TASK DIRECTIONS: Exact wording is required for every entry; transcribe all of them and leave the images out.

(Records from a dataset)
--- START ---
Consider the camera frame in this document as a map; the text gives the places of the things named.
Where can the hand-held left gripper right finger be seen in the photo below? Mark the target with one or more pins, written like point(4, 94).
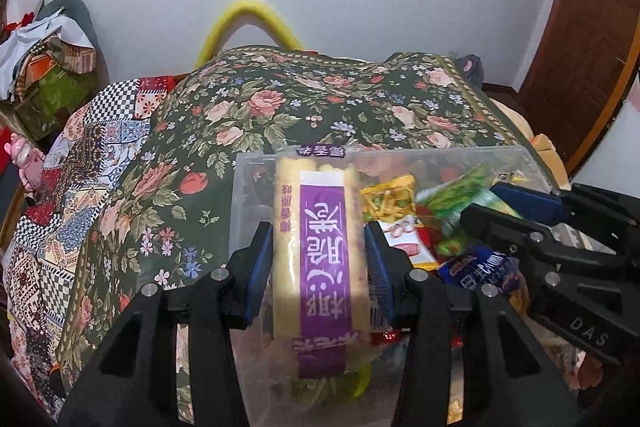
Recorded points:
point(379, 277)

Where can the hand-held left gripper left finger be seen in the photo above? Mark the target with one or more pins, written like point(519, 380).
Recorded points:
point(260, 272)

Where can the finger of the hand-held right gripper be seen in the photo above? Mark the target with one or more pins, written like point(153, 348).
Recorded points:
point(530, 204)
point(500, 229)

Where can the white and red snack packet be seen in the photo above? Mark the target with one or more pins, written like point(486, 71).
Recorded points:
point(405, 237)

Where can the blue chip packet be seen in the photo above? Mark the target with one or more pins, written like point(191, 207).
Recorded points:
point(475, 272)

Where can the long green snack packet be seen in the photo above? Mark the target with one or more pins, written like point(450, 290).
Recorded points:
point(450, 202)

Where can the purple label snack packet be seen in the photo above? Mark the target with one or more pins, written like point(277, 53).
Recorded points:
point(320, 257)

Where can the yellow snack packet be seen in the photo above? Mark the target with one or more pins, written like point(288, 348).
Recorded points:
point(387, 202)

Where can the clear plastic container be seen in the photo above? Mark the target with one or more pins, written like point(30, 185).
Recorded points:
point(250, 187)

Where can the yellow plush pillow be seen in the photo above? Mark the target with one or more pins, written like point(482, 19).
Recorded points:
point(530, 142)

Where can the grey backpack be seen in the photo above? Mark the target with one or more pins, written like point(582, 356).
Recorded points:
point(472, 69)

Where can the dark floral blanket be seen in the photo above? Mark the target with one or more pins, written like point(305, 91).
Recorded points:
point(280, 107)

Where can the wooden door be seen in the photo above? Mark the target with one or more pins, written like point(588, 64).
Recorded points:
point(575, 32)

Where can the patchwork quilt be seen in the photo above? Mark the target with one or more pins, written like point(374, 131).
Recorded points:
point(65, 207)

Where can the pink toy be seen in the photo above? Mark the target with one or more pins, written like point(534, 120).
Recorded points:
point(22, 157)

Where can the yellow foam tube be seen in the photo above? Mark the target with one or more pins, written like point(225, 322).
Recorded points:
point(250, 7)

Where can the green patterned bag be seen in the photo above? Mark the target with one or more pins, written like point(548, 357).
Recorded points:
point(55, 102)

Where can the pile of clothes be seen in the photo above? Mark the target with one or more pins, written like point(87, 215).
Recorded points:
point(35, 37)

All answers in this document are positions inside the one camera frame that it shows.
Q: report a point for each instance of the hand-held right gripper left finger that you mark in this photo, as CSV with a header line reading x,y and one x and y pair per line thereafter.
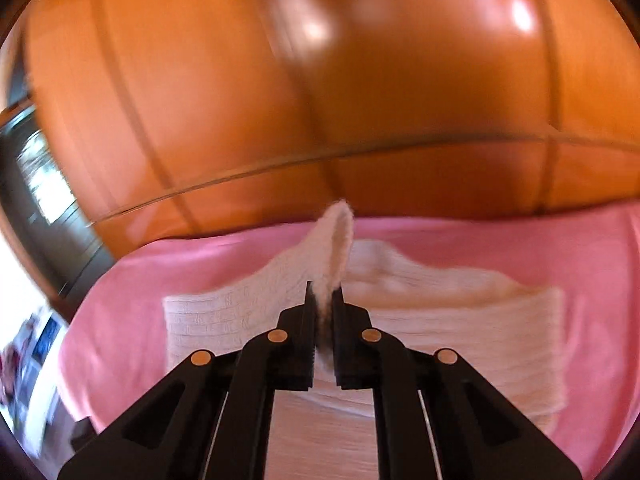
x,y
309,340

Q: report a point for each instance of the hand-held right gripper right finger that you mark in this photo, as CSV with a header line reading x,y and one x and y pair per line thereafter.
x,y
340,340

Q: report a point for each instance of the pale knit sweater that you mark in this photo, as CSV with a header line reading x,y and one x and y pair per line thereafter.
x,y
450,335

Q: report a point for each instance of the pink blanket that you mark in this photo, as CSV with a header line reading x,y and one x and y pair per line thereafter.
x,y
575,260

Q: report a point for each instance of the wooden wardrobe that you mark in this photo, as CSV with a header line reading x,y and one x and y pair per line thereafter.
x,y
400,85

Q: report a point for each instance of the blurred colourful clutter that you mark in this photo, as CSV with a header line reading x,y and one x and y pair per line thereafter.
x,y
30,360

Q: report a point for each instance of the dark glass door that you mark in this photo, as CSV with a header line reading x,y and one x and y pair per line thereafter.
x,y
42,185
--- END ---
SOLUTION FOR THIS TASK:
Consider the camera frame in this document as a map; the text gives the places of the things named.
Where can the hand-held left gripper right finger be seen in the photo below? Mark the target with one or more pins, written like point(4, 94).
Recorded points:
point(379, 277)

Where can the hand-held left gripper left finger be seen in the photo above? Mark the target with one or more pins, written like point(519, 380).
Recorded points:
point(260, 272)

Where can the finger of the hand-held right gripper be seen in the photo above? Mark the target with one or more pins, written like point(153, 348).
Recorded points:
point(530, 204)
point(500, 229)

Where can the white and red snack packet be seen in the photo above? Mark the target with one or more pins, written like point(486, 71).
Recorded points:
point(405, 237)

Where can the blue chip packet be seen in the photo above? Mark the target with one or more pins, written like point(191, 207).
Recorded points:
point(475, 272)

Where can the long green snack packet be seen in the photo above? Mark the target with one or more pins, written like point(450, 290).
Recorded points:
point(450, 202)

Where can the purple label snack packet be seen in the photo above? Mark the target with one or more pins, written like point(277, 53).
Recorded points:
point(320, 257)

Where can the yellow snack packet be seen in the photo above? Mark the target with one or more pins, written like point(288, 348).
Recorded points:
point(387, 202)

Where can the clear plastic container be seen in the photo above? Mark the target with one or more pins, written like point(30, 185).
Recorded points:
point(250, 187)

Where can the yellow plush pillow be seen in the photo above? Mark the target with one or more pins, written like point(482, 19).
Recorded points:
point(530, 142)

Where can the grey backpack be seen in the photo above? Mark the target with one or more pins, written like point(582, 356).
Recorded points:
point(472, 69)

Where can the dark floral blanket be seen in the photo above? Mark the target with one or more pins, written like point(305, 91).
Recorded points:
point(280, 107)

Where can the wooden door be seen in the photo above? Mark the target with one or more pins, written like point(588, 64).
Recorded points:
point(575, 32)

Where can the patchwork quilt be seen in the photo above? Mark the target with one or more pins, written like point(374, 131).
Recorded points:
point(65, 207)

Where can the pink toy be seen in the photo above? Mark the target with one or more pins, written like point(534, 120).
Recorded points:
point(22, 157)

Where can the yellow foam tube be seen in the photo above? Mark the target with one or more pins, written like point(225, 322).
Recorded points:
point(250, 7)

Where can the green patterned bag be seen in the photo above? Mark the target with one or more pins, written like point(548, 357).
Recorded points:
point(55, 102)

Where can the pile of clothes be seen in the photo above? Mark the target with one or more pins, written like point(87, 215).
Recorded points:
point(35, 37)

All answers in this document are positions inside the one camera frame that it shows.
Q: report a point for each instance of the hand-held right gripper left finger that you mark in this photo, as CSV with a header line reading x,y and one x and y pair per line thereafter.
x,y
309,340

Q: report a point for each instance of the hand-held right gripper right finger that you mark in this photo, as CSV with a header line reading x,y and one x and y pair per line thereafter.
x,y
340,340

Q: report a point for each instance of the pale knit sweater that you mark in this photo, as CSV with a header line reading x,y and one x and y pair per line thereafter.
x,y
450,335

Q: report a point for each instance of the pink blanket that you mark in this photo, as CSV with a header line reading x,y and one x and y pair per line thereafter.
x,y
575,260

Q: report a point for each instance of the wooden wardrobe that you mark in this photo, as CSV with a header line reading x,y and one x and y pair per line thereafter.
x,y
400,85

Q: report a point for each instance of the blurred colourful clutter that you mark in this photo, as CSV with a header line reading x,y and one x and y pair per line thereafter.
x,y
30,360

Q: report a point for each instance of the dark glass door that you mark in this photo, as CSV with a header line reading x,y and one x and y pair per line thereafter.
x,y
42,185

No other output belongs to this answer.